* [WHAT THE TASK ASKS] For the entries below, print exactly the lines between the line holding "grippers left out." and the line holding "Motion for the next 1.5", inclusive, and nothing else.
========================================================================
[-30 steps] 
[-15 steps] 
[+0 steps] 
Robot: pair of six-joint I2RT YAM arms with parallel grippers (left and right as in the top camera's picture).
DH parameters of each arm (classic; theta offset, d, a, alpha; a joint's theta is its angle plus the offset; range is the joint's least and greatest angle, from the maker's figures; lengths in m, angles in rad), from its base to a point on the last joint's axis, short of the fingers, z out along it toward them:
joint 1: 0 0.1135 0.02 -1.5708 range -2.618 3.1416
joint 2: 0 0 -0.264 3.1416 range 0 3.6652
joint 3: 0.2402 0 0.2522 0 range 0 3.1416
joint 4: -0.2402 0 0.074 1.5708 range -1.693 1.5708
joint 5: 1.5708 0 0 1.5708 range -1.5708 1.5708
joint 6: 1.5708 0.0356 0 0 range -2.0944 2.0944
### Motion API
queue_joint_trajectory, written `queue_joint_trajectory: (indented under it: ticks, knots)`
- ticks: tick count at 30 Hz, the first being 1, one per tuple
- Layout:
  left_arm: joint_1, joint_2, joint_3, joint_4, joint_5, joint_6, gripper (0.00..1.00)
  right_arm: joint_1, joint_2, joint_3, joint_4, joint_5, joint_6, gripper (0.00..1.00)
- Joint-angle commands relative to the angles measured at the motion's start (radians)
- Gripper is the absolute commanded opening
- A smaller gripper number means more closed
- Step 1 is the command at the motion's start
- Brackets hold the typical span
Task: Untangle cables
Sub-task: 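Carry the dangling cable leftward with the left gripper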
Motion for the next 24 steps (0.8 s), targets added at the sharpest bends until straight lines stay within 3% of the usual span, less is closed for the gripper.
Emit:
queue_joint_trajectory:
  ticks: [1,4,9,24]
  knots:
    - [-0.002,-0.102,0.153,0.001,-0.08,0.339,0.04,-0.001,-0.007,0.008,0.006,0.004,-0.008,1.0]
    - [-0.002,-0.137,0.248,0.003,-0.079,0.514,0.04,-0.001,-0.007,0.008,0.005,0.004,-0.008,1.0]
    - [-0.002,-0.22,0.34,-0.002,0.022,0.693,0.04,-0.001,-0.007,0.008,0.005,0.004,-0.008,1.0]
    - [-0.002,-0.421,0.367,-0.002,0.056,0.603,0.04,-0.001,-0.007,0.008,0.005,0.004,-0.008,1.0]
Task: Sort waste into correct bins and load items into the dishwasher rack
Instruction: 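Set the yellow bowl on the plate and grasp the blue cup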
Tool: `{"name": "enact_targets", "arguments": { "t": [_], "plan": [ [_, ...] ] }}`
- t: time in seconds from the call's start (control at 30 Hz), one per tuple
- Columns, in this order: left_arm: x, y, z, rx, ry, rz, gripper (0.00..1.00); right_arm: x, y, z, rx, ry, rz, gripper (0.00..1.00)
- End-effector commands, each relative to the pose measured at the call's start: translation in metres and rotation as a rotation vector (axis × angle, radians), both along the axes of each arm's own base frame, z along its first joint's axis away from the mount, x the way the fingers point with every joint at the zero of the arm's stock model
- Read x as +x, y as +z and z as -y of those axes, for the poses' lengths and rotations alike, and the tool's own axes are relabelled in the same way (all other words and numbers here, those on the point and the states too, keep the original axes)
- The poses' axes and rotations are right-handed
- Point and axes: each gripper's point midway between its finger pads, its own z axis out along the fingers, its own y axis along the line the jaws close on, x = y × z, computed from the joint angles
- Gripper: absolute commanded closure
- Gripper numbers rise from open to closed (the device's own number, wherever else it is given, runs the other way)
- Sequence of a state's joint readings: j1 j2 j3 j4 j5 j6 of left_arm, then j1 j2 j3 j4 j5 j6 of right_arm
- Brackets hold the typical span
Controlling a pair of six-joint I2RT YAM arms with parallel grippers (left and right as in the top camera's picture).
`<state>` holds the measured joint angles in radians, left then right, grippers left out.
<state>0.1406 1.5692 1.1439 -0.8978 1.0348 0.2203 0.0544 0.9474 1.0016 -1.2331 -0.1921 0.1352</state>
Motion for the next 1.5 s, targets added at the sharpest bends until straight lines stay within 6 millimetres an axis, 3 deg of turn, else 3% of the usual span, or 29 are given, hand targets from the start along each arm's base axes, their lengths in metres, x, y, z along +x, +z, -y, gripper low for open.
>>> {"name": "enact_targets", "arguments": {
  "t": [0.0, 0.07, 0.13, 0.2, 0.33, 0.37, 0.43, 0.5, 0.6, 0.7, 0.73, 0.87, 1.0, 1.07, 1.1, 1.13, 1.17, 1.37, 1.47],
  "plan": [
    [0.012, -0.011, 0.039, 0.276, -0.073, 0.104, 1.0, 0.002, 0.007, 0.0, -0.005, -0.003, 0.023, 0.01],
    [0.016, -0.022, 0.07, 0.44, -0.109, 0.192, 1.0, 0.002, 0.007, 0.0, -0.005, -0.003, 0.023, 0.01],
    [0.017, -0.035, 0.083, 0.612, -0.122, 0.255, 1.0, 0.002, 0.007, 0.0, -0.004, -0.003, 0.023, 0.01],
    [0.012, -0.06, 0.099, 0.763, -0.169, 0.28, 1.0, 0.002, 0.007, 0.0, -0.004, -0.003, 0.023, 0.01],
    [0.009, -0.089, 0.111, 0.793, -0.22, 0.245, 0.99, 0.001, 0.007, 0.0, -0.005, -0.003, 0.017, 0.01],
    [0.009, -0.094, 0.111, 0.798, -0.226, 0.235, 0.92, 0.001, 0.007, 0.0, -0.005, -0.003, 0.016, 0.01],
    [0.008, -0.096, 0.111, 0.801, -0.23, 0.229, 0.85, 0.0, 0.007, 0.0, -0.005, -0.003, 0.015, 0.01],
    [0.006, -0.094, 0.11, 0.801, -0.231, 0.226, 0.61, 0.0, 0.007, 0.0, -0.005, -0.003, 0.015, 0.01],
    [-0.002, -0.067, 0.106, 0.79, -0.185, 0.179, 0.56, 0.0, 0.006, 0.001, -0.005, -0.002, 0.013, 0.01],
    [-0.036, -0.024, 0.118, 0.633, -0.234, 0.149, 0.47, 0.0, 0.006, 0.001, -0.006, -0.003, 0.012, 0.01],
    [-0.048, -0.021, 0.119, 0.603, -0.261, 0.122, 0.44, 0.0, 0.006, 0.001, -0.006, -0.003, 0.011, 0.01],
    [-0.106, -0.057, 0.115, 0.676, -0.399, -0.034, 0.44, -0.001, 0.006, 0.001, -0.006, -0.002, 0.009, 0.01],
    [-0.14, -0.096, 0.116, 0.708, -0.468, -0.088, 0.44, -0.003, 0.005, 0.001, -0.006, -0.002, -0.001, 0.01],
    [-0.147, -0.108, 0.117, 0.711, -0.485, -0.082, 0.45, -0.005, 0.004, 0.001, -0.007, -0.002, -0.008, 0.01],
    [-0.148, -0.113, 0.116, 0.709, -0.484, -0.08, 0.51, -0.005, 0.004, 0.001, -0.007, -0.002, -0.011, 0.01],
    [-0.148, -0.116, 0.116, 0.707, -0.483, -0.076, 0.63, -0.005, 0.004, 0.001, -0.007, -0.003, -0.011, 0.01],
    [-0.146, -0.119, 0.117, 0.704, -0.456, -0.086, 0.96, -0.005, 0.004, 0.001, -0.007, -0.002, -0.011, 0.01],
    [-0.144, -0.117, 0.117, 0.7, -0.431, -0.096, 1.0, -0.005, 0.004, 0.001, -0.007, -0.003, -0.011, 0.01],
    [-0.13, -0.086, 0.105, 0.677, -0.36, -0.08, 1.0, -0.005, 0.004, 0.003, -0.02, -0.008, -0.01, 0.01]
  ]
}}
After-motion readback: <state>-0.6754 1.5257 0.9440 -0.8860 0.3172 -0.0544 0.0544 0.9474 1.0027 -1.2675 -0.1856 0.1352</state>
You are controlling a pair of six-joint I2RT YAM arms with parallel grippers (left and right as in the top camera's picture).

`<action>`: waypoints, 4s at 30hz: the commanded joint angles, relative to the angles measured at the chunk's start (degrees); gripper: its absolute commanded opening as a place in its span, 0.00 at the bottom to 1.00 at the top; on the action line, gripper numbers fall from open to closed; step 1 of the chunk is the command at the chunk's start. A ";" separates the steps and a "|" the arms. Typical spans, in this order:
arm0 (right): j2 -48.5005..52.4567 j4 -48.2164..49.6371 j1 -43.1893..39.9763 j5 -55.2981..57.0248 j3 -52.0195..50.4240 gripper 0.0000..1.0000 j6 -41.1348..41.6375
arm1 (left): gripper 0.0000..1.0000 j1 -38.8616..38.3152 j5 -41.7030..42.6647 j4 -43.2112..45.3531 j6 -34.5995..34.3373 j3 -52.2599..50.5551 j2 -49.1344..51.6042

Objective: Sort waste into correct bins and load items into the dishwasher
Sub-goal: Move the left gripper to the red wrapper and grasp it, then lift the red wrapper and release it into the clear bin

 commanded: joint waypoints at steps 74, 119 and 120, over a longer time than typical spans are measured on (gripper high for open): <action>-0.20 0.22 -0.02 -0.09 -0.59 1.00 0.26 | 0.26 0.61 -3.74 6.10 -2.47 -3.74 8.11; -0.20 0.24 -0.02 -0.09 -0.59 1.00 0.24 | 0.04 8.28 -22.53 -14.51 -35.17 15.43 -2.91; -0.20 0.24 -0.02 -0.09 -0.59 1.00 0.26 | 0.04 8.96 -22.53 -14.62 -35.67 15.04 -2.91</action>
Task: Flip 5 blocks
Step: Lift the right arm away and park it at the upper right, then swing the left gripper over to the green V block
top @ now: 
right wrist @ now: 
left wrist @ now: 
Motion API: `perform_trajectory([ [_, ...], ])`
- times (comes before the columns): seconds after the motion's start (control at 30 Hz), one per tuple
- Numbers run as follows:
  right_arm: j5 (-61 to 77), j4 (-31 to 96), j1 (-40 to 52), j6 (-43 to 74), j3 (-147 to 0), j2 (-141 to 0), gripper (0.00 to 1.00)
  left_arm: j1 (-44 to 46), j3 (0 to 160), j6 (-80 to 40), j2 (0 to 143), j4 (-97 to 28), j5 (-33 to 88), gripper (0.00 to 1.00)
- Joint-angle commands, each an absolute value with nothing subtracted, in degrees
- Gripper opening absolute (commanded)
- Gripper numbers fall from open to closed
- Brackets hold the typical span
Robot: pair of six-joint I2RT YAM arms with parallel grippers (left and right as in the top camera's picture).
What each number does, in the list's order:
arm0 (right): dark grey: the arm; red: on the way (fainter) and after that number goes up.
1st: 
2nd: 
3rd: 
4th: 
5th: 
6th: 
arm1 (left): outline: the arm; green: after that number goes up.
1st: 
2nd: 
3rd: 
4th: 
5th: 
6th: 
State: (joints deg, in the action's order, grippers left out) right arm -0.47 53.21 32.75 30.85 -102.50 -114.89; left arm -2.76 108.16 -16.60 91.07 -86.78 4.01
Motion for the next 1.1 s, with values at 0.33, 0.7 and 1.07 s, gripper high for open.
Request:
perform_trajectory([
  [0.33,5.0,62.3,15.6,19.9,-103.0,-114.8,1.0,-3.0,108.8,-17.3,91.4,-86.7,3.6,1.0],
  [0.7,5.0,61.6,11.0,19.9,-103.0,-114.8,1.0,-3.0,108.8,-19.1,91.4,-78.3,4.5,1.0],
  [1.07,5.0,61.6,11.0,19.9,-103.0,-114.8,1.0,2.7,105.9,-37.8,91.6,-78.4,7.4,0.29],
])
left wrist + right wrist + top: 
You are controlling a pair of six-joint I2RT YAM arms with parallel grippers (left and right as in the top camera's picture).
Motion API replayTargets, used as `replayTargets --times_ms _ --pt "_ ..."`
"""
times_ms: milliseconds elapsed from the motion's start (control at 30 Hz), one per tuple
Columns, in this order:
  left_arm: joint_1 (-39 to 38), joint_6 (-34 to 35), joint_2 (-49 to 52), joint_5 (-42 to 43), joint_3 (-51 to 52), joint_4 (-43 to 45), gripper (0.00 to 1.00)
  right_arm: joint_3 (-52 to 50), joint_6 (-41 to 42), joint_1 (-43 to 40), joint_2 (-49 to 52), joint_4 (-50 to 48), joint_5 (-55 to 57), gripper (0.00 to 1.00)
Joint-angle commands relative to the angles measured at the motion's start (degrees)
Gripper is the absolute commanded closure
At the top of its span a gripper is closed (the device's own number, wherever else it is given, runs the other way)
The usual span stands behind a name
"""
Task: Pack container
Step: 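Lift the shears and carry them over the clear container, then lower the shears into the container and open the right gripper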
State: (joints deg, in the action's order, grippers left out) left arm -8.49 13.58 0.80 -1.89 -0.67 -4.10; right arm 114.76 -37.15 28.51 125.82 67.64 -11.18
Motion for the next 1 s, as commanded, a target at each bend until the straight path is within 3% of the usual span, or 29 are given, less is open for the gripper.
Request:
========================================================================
* [TASK RESULT]
`<state>` holds the measured joint angles in radians, left then right, grippers left out.
<state>0.1406 1.5692 1.1439 -0.8978 1.0348 0.2203 0.0544 0.9474 1.0016 -1.2331 -0.1921 0.1352</state>
Motion for the next 1.5 s, targets added at the sharpest bends until straight lines stay within 6 millimetres an axis, 3 deg of turn, else 3% of the usual span, or 29 are given, hand targets from the start along each arm's base axes, their lengths in metres, x, y, z along +x, +z, -y, gripper low for open.

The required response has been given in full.